Each insurance policy has specific items for which expenses are covered, not covered or covered in part. It is the insured or the assignee’s responsibility to provide the insurance company with the appropriate information so that the insurance company can determine what is or is not covered under the particular policy. The insurance company will provide an explanation of benefits that documents how reimbursed expenses were calculated. This explanation of benefits document is the insurance company’s response to the insured or its assignee’s request for reimbursement.

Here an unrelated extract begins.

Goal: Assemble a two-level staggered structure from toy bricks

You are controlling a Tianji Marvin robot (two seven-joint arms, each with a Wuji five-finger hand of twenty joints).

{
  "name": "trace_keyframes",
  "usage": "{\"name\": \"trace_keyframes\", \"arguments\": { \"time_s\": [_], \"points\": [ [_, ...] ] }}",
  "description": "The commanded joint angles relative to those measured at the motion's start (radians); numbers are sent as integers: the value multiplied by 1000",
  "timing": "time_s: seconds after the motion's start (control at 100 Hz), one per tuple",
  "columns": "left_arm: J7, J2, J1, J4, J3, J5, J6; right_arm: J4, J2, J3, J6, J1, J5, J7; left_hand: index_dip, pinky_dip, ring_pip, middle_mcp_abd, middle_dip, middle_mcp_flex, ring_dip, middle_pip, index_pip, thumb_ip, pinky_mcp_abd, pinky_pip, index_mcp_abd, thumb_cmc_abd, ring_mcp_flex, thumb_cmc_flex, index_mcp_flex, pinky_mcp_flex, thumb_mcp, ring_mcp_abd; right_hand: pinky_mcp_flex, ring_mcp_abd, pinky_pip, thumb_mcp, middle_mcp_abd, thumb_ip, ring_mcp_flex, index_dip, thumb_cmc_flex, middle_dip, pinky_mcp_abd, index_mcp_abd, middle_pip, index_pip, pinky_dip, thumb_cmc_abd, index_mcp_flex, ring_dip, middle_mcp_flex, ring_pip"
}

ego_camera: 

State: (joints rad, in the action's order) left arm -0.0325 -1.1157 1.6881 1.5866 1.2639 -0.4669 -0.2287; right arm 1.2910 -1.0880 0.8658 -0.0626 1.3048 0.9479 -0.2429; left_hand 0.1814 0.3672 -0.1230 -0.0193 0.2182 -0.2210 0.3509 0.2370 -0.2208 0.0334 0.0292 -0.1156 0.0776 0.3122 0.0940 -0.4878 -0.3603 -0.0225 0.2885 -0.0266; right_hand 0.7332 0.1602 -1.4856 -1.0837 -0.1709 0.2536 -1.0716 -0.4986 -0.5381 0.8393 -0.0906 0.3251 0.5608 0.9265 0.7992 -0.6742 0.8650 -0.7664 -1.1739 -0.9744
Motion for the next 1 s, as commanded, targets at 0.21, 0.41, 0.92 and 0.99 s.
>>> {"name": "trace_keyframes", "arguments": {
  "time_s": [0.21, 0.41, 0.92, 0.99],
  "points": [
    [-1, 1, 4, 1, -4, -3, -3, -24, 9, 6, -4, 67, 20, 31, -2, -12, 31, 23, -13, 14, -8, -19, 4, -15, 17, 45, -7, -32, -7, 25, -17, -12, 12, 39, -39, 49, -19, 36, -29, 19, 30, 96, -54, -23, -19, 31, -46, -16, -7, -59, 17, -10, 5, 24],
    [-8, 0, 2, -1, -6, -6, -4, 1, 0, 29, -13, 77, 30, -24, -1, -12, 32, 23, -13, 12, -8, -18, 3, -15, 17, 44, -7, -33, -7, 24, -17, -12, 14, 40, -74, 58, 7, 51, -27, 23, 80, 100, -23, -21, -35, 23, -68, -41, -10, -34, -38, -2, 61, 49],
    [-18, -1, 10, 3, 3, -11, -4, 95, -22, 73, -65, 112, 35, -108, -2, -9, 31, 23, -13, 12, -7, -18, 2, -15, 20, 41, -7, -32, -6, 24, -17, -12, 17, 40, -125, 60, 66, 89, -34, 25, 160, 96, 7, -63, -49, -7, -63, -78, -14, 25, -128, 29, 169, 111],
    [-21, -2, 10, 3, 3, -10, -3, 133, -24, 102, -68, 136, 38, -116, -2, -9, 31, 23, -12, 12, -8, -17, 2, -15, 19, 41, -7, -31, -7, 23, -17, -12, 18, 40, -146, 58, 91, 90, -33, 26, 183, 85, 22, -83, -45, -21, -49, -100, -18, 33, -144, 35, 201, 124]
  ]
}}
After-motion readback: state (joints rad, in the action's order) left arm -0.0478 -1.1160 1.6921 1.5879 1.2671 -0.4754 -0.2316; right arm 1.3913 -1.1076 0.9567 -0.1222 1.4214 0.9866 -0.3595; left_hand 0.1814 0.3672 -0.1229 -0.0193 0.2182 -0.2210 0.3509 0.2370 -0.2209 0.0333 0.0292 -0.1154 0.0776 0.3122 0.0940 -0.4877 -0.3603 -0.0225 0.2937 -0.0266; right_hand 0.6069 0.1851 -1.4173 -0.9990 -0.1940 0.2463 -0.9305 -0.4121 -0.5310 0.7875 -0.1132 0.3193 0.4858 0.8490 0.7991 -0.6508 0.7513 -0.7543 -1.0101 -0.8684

It is imperative that the insured or the insured’s assignee, such as a doctor’s office, complete the insurance company’s forms accurately in order to receive the largest available insurance reimbursement from the insurance company. As an insured selects a medical provider, for example, it is a good idea for him or her to learn whether this provider has previously worked with his or her insurance company. Each insurance company has specific pieces of information that it looks for in an insurance reimbursement application. If one’s application is missing this information, then his or her initial request for reimbursement might be denied. One can always appeal the denial, but doing so takes more time.
If a selected medical provider does not work with a specific insurance company, the insured is likely to have to pay for said medical services at the time services are rendered. It is then up to the insured to file with the insurance company for insurance reimbursement. Each policy has different requirements for co-payments and annual minimums to be met prior to reaching eligibility for reimbursement. When the insured pays for medical services out of pocket and then receives reimbursement, it can be several months before the insured receives the amounts due based on the insured’s policy.
When a specific medical provider works directly with an insurance company, the insured is required to sign an assignment of benefits document with the medical provider. The insured might be required to make a co-payment for services rendered on the date such services are provided. The medical provider is then responsible for working with the insurance company to receive its insurance reimbursement payment.